[Activity]:
Only the lines below starting at the one that contains "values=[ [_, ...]" and ending at the one that contains "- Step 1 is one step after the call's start" are to be reproduced, exactly and with both ends kept.

── Dataset extract

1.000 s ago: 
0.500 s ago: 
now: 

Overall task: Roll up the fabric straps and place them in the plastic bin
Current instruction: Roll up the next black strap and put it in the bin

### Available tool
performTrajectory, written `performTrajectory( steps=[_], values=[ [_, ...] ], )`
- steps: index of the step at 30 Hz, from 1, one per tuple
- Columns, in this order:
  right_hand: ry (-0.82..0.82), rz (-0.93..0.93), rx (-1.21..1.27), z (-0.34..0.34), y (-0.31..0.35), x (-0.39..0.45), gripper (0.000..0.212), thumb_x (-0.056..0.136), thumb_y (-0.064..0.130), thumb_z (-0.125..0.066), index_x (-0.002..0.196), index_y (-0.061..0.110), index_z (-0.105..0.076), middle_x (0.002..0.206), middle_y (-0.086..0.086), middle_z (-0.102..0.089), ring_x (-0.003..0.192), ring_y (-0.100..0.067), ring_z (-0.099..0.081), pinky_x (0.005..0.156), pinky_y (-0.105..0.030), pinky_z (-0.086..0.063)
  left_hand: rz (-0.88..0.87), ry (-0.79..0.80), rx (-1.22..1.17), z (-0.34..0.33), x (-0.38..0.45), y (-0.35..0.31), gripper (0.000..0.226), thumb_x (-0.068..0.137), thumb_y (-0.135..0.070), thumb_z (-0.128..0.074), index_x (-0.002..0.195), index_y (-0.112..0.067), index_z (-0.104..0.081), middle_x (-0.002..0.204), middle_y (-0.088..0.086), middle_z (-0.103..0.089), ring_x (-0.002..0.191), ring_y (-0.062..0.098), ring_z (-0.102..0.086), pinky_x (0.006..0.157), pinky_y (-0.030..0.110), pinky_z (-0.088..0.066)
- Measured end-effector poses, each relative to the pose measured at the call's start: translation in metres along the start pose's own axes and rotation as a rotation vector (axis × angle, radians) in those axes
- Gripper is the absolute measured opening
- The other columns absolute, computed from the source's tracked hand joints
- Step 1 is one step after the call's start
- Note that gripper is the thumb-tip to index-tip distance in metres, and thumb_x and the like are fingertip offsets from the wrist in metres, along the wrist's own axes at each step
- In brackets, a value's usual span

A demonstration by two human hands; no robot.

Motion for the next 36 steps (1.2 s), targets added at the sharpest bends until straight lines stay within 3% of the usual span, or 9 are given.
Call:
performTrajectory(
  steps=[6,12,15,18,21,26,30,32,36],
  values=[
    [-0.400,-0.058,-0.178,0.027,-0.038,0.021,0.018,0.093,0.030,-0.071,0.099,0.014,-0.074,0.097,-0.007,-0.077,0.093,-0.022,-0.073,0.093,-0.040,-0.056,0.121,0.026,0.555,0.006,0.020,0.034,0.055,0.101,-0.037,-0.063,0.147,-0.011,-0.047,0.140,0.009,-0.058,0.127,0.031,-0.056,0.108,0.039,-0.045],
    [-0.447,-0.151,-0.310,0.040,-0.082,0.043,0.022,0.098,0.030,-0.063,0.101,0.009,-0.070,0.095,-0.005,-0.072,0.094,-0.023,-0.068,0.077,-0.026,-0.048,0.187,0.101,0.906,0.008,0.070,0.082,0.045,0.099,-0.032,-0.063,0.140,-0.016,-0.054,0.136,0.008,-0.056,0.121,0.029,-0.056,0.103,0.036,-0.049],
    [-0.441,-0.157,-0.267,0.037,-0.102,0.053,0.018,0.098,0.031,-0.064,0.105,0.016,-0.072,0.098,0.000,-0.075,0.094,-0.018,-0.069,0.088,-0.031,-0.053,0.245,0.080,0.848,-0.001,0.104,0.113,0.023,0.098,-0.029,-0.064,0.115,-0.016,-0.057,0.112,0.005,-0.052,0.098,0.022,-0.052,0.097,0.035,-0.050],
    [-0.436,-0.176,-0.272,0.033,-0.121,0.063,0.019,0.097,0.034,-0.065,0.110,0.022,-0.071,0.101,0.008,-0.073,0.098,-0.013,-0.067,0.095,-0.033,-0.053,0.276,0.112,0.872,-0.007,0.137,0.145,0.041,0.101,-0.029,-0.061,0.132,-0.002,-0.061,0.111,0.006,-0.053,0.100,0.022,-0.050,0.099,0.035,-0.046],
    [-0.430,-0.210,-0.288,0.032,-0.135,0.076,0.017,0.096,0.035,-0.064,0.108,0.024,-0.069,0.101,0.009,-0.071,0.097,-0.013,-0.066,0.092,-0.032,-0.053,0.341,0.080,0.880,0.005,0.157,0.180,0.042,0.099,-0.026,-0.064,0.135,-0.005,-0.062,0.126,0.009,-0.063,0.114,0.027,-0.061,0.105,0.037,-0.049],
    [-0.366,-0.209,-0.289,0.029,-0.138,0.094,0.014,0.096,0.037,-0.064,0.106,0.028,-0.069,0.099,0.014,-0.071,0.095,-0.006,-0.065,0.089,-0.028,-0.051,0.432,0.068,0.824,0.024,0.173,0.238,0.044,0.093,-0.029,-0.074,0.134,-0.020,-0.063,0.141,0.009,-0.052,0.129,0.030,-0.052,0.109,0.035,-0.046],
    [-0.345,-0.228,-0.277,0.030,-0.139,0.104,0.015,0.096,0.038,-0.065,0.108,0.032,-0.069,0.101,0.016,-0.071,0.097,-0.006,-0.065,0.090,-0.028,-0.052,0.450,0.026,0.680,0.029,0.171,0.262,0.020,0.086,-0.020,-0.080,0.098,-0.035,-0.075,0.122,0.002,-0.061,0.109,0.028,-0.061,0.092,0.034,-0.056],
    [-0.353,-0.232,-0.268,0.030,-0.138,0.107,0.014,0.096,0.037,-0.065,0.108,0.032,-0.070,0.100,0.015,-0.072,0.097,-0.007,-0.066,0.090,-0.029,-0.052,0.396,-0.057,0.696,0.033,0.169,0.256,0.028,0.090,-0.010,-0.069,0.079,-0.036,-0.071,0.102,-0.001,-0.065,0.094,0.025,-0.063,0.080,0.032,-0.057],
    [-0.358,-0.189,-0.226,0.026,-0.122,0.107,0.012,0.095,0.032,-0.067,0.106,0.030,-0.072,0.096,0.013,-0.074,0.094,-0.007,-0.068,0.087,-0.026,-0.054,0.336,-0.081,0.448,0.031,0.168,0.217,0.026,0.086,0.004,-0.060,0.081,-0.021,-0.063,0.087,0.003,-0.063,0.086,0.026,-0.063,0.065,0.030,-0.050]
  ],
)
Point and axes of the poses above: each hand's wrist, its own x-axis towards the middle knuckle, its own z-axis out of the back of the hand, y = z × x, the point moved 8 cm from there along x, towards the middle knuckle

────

[Expected answer]:
performTrajectory, written `performTrajectory( steps=[_], values=[ [_, ...] ], )`
- steps: index of the step at 30 Hz, from 1, one per tuple
- Columns, in this order:
  right_hand: ry (-0.82..0.82), rz (-0.93..0.93), rx (-1.21..1.27), z (-0.34..0.34), y (-0.31..0.35), x (-0.39..0.45), gripper (0.000..0.212), thumb_x (-0.056..0.136), thumb_y (-0.064..0.130), thumb_z (-0.125..0.066), index_x (-0.002..0.196), index_y (-0.061..0.110), index_z (-0.105..0.076), middle_x (0.002..0.206), middle_y (-0.086..0.086), middle_z (-0.102..0.089), ring_x (-0.003..0.192), ring_y (-0.100..0.067), ring_z (-0.099..0.081), pinky_x (0.005..0.156), pinky_y (-0.105..0.030), pinky_z (-0.086..0.063)
  left_hand: rz (-0.88..0.87), ry (-0.79..0.80), rx (-1.22..1.17), z (-0.34..0.33), x (-0.38..0.45), y (-0.35..0.31), gripper (0.000..0.226), thumb_x (-0.068..0.137), thumb_y (-0.135..0.070), thumb_z (-0.128..0.074), index_x (-0.002..0.195), index_y (-0.112..0.067), index_z (-0.104..0.081), middle_x (-0.002..0.204), middle_y (-0.088..0.086), middle_z (-0.103..0.089), ring_x (-0.002..0.191), ring_y (-0.062..0.098), ring_z (-0.102..0.086), pinky_x (0.006..0.157), pinky_y (-0.030..0.110), pinky_z (-0.088..0.066)
- Measured end-effector poses, each relative to the pose measured at the call's start: translation in metres along the start pose's own axes and rotation as a rotation vector (axis × angle, radians) in those axes
- Gripper is the absolute measured opening
- The other columns absolute, computed from the source's tracked hand joints
- Step 1 is one step after the call's start

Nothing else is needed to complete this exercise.